Micol Martinez – Copenhagen

Micol Martinez – Copenhagen

Micol Martinez è un personaggio poliedrico che, nel corso degli anni, si è “cibata” di tele da dipingere, versi da recitare (a teatro sotto la direzione di Thomas Otto Zinzi e Paolo Trotti, nel film “Tagliare le parti in grigio” di Vittorio Rifranti e nei videoclip di La Crus, Solidamor e Negrita), Mixed up da DJ e passate collaborazioni con Cesare Basile, Dave Muldoon, Garbo. Copenhagen è il suo esordio discografico, che uscirà il prossimo 29 gennaio 2010 per l'Etichetta Discipline. Prodotto da Basile, anche nelle vesti di chitarrista, con la partecipazione di Luca Recchia (al basso, tastiere e pianoforte), l'album vede la presenza di un valido team di musicisti fra cui Enrico Gabrielli, Rodrigo D’Erasmo, Roberto Dell’Era, Fabio Rondinini, Alessio Russo e Alberto Turra.
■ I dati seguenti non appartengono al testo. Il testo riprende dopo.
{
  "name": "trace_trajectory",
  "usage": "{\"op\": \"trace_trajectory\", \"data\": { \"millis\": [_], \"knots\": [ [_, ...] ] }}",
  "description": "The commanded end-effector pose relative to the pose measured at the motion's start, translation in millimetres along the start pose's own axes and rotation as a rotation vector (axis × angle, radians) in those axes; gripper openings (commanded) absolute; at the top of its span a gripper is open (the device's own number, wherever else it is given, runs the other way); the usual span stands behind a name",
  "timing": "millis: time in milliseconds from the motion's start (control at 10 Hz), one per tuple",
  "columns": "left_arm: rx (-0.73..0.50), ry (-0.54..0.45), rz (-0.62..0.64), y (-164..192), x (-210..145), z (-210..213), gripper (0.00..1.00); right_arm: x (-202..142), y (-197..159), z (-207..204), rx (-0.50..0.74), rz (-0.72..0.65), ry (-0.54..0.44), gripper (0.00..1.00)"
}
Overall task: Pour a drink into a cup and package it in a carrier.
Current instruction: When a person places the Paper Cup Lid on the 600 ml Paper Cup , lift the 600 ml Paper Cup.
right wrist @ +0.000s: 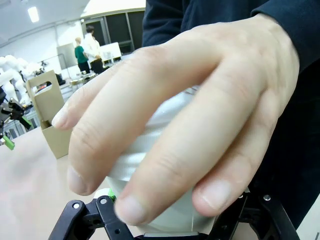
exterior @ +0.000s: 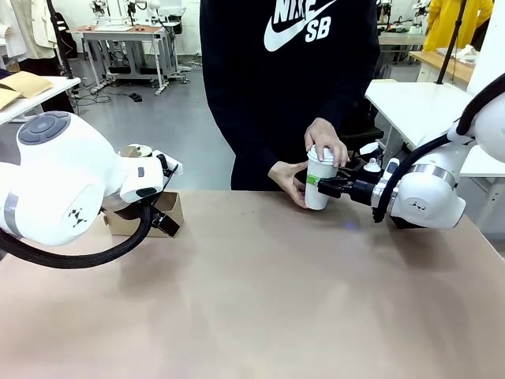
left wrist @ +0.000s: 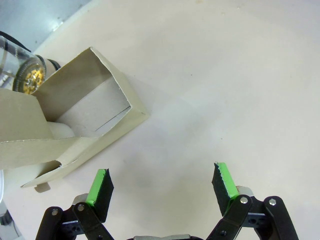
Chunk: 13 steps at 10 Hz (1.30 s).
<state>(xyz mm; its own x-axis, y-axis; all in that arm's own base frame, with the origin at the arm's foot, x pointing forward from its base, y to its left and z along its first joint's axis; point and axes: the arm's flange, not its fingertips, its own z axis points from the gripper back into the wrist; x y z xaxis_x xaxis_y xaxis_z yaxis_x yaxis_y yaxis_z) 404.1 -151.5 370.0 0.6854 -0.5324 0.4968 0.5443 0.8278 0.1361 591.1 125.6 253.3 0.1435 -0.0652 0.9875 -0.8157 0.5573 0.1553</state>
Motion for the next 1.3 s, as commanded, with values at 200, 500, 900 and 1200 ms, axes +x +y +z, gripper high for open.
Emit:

La Copenhagen di Micol Martinez è una città che vive di disegni che sanguinano, sapientemente diretti dalla matita di Robert Herzig, di testi carichi di ruvida intensità poetica e di un eclettismo sonoro prodotto da chitarra, basso, batteria, tastiere, piano, fiati, banjo, violini e percussioni africane.

Dalle chitarre graffianti della title-track ai violini arabeggianti di Mercanti di parole, passando per Il vino dei ciliegi e Stupore, dall'eleganza compositiva de Il cielo all'intimismo di A guado, concludendo con la dichiarazione-manifesto Testamento biologico, la pungente L'ultima notte e la “cartacea” Donna di fiori, prende forma un cantautorato seducente e femminile pregno di fragilità e afflizione.

Un' affascinante opera prima, una nobile nave che percorre rotte buone…in attesa di approdare verso altri splendidi lidi, percorrendo mari ancora tutti da navigare.